What's important is that artists be true to who they are. Lang Lang and Wang might simply be acting their ages. Lang Lang has always had questionable taste in clothes: Remember that dreadful bright-red suit he used to wear at the Mann Center when he was still a Curtis student and could barely afford such things? How many women compensate for insecurity about their looks with makeup and ever-higher hems? Though it seems unlikely, could the lovely Wang simply be doing so while playing Rachmaninoff?

But there's no competing with charismatic rock stars on their own terms. Classical musicians gain their charisma by knowing what they're doing. Marc-Andre Hamelin has a greater cool factor than Lang Lang if only because he manages unbelievable pianistic feats with minimal physicality.

The problem is when the clothes wear the musicians. One of the great classical pianists of the 20th century, Friederich Gulda, spent a lot of time playing jazz (not well, by most reports), composing uselessly eccentric pieces, and, in one period, performing nude (and not because he looked like Nathan Gunn). What did those side trips contribute? Nothing.

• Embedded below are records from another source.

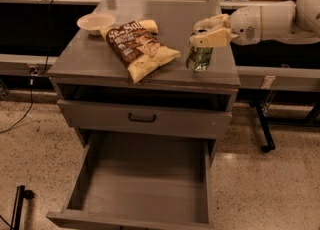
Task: Pick green can from middle drawer and place on counter
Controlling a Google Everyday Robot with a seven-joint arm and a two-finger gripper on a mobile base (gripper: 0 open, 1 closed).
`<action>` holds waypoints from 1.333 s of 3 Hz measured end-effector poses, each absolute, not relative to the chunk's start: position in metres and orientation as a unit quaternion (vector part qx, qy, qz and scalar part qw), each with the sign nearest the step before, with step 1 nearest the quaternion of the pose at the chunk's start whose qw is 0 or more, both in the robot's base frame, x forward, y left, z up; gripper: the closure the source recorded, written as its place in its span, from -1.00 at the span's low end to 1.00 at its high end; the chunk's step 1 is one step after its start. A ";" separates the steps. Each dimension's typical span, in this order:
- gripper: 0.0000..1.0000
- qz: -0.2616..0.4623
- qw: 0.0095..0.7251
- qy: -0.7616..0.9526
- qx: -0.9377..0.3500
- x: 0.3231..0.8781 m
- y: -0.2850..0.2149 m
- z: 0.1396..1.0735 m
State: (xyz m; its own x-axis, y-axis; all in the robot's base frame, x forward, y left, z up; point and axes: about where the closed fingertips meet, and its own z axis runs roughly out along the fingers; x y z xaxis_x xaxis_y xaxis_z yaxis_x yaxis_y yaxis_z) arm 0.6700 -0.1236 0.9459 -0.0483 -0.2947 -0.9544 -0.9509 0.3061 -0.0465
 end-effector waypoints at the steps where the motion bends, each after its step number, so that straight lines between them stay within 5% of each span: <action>1: 1.00 0.338 0.493 0.649 -0.470 0.683 -0.129 0.939; 4: -0.31 0.342 0.500 0.647 -0.463 0.688 -0.135 0.924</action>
Offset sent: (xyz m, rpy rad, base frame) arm 0.0246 -0.0251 -0.0234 0.0118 0.0285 -0.0749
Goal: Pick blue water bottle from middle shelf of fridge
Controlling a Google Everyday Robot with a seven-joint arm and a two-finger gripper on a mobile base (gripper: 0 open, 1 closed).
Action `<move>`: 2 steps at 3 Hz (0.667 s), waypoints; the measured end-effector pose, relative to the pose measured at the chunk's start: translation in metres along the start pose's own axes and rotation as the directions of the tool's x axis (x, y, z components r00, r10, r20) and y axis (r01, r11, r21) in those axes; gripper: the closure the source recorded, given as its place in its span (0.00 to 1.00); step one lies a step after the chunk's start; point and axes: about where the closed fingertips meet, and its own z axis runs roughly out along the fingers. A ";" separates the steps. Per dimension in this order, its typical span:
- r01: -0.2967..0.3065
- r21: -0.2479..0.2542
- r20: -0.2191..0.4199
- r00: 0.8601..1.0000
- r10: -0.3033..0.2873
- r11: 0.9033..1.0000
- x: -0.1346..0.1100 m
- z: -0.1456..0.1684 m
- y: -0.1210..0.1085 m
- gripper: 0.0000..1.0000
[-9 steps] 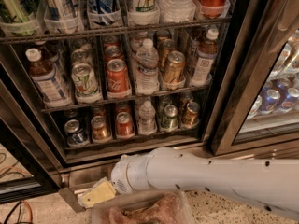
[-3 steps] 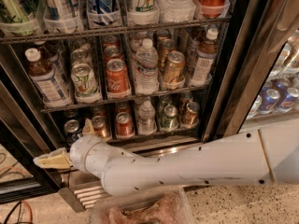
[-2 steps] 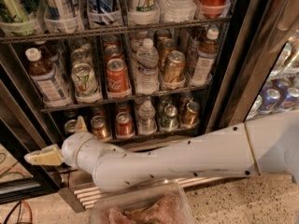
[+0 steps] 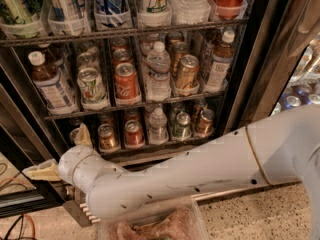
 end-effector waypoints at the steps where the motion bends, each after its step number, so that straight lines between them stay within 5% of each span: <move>1: 0.057 0.113 0.004 0.998 -0.058 0.992 -0.008 -0.003 0.002 0.00; 2: 0.033 0.221 0.017 0.999 -0.037 0.975 -0.012 -0.012 -0.004 0.00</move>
Offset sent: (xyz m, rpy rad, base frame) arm -0.0067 -0.0245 0.0195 0.0069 -0.0824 -0.3503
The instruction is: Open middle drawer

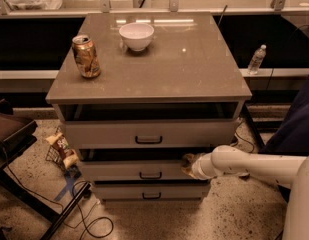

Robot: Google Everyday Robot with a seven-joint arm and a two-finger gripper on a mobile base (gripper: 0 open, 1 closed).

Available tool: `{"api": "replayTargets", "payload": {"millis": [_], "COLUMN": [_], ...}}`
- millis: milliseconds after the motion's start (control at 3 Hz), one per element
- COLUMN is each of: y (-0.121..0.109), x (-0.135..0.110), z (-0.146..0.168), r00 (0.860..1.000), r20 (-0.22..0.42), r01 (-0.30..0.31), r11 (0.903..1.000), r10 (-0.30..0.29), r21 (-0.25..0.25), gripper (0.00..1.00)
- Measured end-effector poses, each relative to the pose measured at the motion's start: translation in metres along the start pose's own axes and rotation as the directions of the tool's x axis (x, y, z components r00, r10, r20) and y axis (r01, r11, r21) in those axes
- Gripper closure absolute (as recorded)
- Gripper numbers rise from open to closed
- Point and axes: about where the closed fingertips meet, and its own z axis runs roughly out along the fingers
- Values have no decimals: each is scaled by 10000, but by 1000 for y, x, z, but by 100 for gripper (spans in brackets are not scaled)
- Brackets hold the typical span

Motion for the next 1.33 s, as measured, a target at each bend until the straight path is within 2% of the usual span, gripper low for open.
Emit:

British violinist Nigel Kennedy has had lots of irrelevant years. He plays Bach with considerable distinction and positively owns the Elgar Violin Concerto. Yet he champions things like The Doors Concerto: Riders on the Storm. However thoughtfully written by Jaz Coleman, it was a mere novelty for pop and classical audiences.

And at age 54, Kennedy's punk sense of self-presentation is getting embarrassing. It's out of date - and usually the actions of somebody one-third his age. Compare him with Andre Previn, who never advertises his multipurpose life as a conductor, jazz pianist, and composer. He simply does it and is excellent on all fronts.

Obviously, Lang Lang and Wang are doing many things right. No doubt because of ticket demand, Lang Lang's Chicago recital this season isn't at the usual venues, but at the Chicago Civic Opera House, which has more seats. At the iTunes Festival, his Liszt had its vulgar moments, but that's what Liszt asks for, as well as for poetry and tenderness, to which Lang Lang brought a crystalline touch. By all accounts, Yuja Wang keeps growing as a musician and perhaps never played better (or deeper) in this summer's round of Rachmaninoff Piano Concerto No. 3 performances, including the one in the orange dress.

But life is short, and music careers are shorter. Talent is fragile - it should never be treated casually.